What lines below include the word "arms"? Copy each one.
○ ○ ○
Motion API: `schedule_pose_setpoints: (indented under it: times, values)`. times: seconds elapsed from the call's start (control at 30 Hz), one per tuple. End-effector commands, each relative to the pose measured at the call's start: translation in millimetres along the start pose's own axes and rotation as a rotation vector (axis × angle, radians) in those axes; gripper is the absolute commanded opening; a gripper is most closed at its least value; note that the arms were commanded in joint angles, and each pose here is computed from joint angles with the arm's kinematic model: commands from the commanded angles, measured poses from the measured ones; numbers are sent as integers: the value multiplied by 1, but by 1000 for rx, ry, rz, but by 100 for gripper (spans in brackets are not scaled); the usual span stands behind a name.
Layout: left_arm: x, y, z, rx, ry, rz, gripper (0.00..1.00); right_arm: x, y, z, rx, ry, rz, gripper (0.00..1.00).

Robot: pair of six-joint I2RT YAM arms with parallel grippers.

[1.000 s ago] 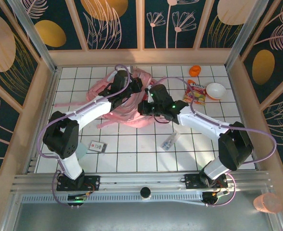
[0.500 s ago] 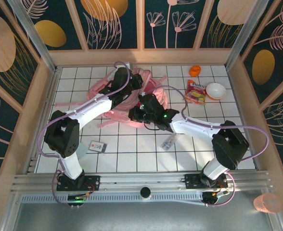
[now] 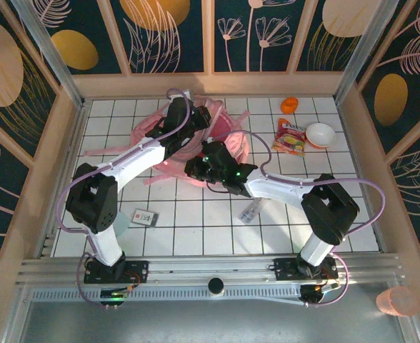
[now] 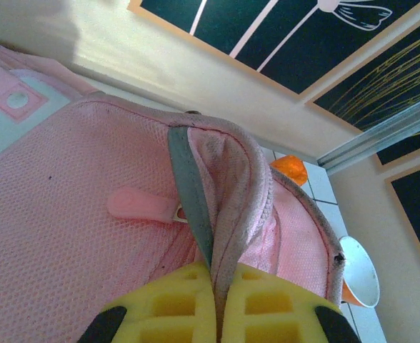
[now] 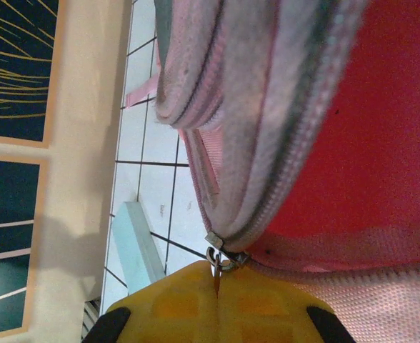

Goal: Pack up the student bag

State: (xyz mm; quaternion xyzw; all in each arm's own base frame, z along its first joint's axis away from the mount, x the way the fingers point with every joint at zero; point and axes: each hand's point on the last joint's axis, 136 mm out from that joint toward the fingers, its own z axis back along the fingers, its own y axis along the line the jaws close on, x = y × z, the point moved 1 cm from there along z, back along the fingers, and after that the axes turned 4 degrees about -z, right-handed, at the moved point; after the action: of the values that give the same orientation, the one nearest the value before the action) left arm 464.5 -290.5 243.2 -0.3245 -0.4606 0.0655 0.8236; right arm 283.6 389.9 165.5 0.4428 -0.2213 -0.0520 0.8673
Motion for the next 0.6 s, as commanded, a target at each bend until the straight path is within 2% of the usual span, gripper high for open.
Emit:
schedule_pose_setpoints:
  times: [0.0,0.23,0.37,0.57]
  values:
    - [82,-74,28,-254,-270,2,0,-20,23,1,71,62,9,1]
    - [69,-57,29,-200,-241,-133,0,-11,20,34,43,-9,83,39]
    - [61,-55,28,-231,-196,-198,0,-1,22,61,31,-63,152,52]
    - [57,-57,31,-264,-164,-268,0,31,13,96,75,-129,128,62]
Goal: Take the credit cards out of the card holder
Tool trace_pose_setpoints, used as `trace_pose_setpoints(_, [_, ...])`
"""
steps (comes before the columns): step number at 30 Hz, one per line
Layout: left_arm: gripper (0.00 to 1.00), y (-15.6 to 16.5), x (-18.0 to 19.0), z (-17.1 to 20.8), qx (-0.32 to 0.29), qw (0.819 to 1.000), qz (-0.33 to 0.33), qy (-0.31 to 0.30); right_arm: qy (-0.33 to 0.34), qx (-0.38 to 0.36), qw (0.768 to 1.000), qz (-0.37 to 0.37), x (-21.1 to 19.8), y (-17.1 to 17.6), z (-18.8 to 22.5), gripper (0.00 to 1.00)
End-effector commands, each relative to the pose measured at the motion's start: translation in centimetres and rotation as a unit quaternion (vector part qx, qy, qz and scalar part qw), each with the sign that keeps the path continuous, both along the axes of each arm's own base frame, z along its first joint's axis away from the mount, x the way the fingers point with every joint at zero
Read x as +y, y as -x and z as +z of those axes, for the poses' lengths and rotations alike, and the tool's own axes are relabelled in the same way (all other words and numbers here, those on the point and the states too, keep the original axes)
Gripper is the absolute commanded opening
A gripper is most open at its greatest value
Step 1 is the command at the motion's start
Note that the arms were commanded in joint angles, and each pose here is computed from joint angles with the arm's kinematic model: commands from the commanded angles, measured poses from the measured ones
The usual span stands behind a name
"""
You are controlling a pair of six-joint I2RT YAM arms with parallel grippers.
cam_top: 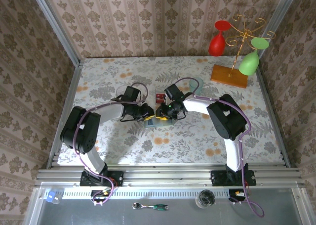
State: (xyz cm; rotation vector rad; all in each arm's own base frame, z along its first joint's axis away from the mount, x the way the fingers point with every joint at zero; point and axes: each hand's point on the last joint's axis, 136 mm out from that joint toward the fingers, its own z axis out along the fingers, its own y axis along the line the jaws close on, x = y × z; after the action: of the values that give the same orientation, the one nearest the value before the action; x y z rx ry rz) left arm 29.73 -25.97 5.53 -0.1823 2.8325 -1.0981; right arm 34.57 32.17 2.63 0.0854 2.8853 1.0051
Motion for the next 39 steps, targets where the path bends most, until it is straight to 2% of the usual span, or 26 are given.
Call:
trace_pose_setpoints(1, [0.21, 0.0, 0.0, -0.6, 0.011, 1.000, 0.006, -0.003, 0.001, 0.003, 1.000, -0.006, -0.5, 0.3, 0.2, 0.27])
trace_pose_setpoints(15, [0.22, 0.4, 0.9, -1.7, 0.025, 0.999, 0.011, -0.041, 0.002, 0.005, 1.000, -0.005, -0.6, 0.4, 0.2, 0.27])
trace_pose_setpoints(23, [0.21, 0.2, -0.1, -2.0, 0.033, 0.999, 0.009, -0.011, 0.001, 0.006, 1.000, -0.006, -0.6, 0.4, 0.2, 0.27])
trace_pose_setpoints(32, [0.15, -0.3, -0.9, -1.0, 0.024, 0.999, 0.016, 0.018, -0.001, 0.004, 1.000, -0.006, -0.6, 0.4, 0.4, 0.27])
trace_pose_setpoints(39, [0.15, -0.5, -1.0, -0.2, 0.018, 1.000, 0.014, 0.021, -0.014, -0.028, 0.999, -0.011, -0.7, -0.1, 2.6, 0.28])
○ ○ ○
-- Exercise response --
Motion API: `schedule_pose_setpoints: (indented under it: times, values)`. times: seconds elapsed from the call's start (control at 30 Hz), one per tuple. End-effector commands, each relative to the pose measured at the call's start: translation in millimetres along the start pose's own axes and rotation as a rotation vector (axis × angle, radians) in those axes; gripper is the absolute commanded opening; a gripper is most closed at its least value; note that the arms were commanded in joint angles, and each pose here is computed from joint angles with the arm's kinematic model: commands from the commanded angles, measured poses from the measured ones; numbers are sent as integers: the value multiplied by 1, but by 1000 for rx, ry, rz, but by 100 for gripper (spans in brackets are not scaled); the usual span stands behind a name.
Robot: pair of six-joint I2RT YAM arms with parallel grippers.
Note that the arms were commanded in joint angles, and each pose here is computed from joint angles with the arm's kinematic model: commands from the commanded angles, measured poses from the measured ones
You are controlling a pair of six-joint I2RT YAM arms with parallel grippers.

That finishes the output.